Danke. Gute Idee. Was für Zeitmessung ist dafür genau genug? System.nanoTime()?

Ist die Variante über den Server zu langsam? Also zuviel Daten? (Da es mehr ein Versuch wird, wird wegen der Einfachheit wohl RMI genutzt). Hätte wohl den Vorteil, dass jeder Client soschnell er eben kann sein Bild immer schön aufbaut, die Bewegung usw passiert auf dem Server. Gleichschnell für alle.


----------



## Sanix (19. Mai 2007)

Für die while Schlaufe nimmst du besser Milisekunden. Dann hast du keine Probleme.
Das mit dem Server kannst du auch machen, dann musst du halt einfach noch eine Logik auf dem Server schreiben.


----------



## Gast (26. Mai 2007)

Hallo,
Danke nochmal. Soweit funktioniert auch das meiste. 
Problem ist nur, wenn ein Client die Anwendung einfach beendet,  dauert das ja bis ein timeout eintritt. Was kann man da am "einfachsten" machen? Auf dem Server jeden Client in einem Thread halten? bzw beim Versenden für jeden Client nen Thread erzeugen?
Oder umgekehrt der Client sendet per Timer im sekndentakt ein "alive" wenn das ausbleibt wird er entfernt?
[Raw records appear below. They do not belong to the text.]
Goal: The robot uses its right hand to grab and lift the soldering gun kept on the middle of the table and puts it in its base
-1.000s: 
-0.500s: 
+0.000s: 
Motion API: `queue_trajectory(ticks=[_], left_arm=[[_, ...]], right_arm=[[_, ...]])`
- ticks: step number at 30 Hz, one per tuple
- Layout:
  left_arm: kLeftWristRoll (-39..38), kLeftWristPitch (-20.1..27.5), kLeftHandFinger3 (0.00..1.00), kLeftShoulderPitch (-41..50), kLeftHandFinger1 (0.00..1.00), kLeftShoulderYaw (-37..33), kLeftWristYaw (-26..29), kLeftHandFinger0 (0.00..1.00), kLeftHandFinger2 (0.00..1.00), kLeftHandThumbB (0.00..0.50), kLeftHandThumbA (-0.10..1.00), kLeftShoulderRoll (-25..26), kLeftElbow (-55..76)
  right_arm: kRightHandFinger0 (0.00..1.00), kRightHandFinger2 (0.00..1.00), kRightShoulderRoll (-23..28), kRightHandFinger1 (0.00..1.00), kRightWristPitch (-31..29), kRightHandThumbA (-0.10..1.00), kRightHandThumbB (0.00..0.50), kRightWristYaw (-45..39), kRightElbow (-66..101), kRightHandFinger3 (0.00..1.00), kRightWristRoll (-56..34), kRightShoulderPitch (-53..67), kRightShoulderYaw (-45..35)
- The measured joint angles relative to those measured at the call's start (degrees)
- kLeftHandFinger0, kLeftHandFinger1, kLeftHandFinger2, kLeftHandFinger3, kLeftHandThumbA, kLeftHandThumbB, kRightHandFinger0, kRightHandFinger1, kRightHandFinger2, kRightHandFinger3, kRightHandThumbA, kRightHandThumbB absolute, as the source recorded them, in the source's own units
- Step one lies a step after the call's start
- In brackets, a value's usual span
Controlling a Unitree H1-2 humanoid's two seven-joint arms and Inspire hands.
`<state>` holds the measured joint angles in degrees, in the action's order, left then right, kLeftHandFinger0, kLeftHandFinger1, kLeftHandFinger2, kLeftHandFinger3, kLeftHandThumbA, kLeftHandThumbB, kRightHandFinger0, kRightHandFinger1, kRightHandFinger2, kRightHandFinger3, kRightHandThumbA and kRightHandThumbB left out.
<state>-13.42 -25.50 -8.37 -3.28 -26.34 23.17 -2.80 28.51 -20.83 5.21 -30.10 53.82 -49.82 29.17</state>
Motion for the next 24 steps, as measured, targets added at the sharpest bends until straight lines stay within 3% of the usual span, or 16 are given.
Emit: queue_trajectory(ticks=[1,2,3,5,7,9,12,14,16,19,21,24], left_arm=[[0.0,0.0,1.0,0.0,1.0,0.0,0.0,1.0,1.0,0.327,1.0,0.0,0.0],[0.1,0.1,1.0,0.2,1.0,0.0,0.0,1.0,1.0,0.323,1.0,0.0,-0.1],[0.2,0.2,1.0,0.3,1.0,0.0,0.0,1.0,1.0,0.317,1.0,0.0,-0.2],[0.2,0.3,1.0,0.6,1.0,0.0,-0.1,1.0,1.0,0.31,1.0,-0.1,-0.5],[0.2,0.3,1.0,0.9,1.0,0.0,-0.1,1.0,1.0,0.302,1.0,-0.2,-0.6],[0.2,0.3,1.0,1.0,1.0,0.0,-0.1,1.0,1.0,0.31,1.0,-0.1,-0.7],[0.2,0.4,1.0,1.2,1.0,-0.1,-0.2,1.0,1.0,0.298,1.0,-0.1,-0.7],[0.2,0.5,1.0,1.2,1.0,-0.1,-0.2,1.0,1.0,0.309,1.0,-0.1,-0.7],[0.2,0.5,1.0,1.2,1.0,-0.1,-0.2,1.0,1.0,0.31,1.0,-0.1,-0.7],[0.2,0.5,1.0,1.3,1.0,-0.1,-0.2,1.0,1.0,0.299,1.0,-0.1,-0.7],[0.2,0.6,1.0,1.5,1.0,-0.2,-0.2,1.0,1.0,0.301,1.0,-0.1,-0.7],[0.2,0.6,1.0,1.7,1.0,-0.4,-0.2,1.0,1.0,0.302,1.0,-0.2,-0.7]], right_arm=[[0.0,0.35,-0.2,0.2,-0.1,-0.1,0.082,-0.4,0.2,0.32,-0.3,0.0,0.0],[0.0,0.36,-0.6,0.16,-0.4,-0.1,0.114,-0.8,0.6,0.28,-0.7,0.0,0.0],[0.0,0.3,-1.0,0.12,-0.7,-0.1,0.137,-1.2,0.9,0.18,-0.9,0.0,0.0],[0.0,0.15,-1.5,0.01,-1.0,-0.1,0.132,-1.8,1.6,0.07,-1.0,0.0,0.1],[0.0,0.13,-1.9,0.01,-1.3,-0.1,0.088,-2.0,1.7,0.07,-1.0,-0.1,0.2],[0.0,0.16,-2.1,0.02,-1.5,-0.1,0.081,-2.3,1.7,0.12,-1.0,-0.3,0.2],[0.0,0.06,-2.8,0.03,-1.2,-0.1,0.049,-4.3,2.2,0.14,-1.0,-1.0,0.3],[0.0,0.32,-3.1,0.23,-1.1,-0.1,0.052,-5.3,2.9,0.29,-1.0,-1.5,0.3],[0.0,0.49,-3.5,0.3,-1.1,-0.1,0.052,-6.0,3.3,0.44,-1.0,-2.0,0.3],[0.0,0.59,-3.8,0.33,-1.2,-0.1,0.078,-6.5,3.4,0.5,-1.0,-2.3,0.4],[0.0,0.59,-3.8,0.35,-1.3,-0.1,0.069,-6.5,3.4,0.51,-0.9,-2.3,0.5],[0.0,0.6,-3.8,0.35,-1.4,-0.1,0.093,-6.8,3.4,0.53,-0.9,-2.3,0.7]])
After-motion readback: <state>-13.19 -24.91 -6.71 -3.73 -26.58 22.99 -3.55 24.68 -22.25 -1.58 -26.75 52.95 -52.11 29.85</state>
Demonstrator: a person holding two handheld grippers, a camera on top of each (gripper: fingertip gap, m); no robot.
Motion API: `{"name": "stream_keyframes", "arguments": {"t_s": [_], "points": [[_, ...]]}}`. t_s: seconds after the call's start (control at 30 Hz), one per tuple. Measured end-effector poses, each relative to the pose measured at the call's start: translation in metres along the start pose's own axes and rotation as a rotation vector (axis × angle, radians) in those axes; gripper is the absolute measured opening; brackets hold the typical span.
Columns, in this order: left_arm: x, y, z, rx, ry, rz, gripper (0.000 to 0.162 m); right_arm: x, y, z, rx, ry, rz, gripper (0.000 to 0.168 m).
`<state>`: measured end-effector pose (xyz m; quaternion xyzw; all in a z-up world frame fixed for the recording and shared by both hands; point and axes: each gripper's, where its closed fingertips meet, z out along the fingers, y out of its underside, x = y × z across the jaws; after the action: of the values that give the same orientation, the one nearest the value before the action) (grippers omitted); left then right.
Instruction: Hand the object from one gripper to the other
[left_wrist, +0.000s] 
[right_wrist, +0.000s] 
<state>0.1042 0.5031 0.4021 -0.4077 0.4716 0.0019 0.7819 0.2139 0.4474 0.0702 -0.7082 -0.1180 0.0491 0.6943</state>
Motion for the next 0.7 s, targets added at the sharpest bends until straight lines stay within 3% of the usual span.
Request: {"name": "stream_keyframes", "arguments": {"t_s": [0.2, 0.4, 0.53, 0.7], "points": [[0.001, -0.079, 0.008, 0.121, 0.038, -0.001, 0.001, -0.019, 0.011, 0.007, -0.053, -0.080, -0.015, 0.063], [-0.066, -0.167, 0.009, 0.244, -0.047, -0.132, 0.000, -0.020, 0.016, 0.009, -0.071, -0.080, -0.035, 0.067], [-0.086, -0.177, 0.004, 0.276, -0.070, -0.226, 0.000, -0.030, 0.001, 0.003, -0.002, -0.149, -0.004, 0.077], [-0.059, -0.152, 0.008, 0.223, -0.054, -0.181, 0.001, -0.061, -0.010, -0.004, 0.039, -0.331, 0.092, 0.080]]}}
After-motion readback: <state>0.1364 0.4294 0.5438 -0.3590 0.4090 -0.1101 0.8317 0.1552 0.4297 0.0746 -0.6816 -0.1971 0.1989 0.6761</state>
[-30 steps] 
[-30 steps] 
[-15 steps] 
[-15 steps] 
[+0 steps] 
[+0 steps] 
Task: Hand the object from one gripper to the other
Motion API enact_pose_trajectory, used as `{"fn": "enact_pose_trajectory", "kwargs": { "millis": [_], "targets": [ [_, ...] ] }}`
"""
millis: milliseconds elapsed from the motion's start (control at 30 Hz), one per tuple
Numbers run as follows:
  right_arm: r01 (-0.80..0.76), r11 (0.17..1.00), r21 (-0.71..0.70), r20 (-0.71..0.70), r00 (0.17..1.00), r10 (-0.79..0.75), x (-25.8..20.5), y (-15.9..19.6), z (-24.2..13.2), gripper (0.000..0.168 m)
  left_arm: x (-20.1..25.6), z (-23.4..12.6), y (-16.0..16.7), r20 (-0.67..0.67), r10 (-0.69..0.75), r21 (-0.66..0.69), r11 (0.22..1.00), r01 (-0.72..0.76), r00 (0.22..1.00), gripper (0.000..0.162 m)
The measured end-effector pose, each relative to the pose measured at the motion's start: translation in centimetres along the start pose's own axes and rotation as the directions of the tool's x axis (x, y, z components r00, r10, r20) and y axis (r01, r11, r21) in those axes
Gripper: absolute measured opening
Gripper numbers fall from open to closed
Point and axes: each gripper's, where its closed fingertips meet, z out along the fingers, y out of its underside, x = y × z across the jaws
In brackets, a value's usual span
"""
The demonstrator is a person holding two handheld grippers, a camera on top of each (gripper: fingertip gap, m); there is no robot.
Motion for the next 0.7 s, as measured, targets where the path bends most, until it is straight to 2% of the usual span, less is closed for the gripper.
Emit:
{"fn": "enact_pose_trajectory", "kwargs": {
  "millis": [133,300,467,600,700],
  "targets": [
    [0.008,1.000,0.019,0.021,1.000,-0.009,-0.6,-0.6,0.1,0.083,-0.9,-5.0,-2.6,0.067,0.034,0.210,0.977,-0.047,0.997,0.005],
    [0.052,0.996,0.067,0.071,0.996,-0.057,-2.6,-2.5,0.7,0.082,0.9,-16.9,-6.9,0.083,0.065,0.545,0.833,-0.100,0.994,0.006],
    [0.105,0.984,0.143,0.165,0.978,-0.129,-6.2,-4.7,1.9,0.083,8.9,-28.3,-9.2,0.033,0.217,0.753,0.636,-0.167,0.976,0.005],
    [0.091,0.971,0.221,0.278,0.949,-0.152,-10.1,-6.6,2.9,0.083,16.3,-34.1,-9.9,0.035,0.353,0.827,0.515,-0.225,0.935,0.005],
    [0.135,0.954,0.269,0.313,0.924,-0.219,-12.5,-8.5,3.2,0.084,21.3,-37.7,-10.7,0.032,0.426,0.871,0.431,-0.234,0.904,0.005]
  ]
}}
Was gibt es da noch für möglichkeiten?


----------



## Gast (30. Mai 2007)

der client sollte grundsätzlich "unabhängig" vom server agieren. d.h. der benutzer kann erstmal jegliche aktion "befehlen" und der client führt sie auch aus. diese aktionen werden an den server geschickt, der kontrolliert, ob die durchgeführte aktion mit den regeln vereinbar ist (sollte normalerweise auch der fall sein, es sei denn, der benutzer manipuliert seinen client), speichert das resultat (z.b. ein gefundenes item) und sendet das ergebnis an den client zurück.

der client speichert alle aktionen in einem queue (fifo). sollte eine aktion aus dieser queue bestätigt werden, so wird sie entfernt. wird eine aktion nicht bestätigt, findet ein rollback aller nachfolgenden aktionen statt. sprich, sie haben technisch nicht stattgefunden.

da sehr wahrscheinlich udp verwendet wird, können die bestätigungen in beliebiger reihenfolge eintreffen. dies muss beachtet werden, d.h. bestätigungen für spätere events als das aktuelle müssen hinten angestellt werden.

und das ist der timeout.

der client klassifiziert die verbindung zum server als unterbunden, falls die aktuelle aktion (platz 1 in der queue) länger als X zeiteinheiten nicht bearbeitet wurde.

der server klassifiziert den client als getrennt, falls er über X zeiteinheiten keine aktionen mehr gesendet bekommen hat. dies impliziert natürlich, dass der client in konstanten zeitintervallen aktionen an den server sendet. sollte keine nutzeraktion stattgefunden haben, wird halt eine leere aktion gesendet (die z.b. lediglich die position des spielers o.ä. enthält).


----------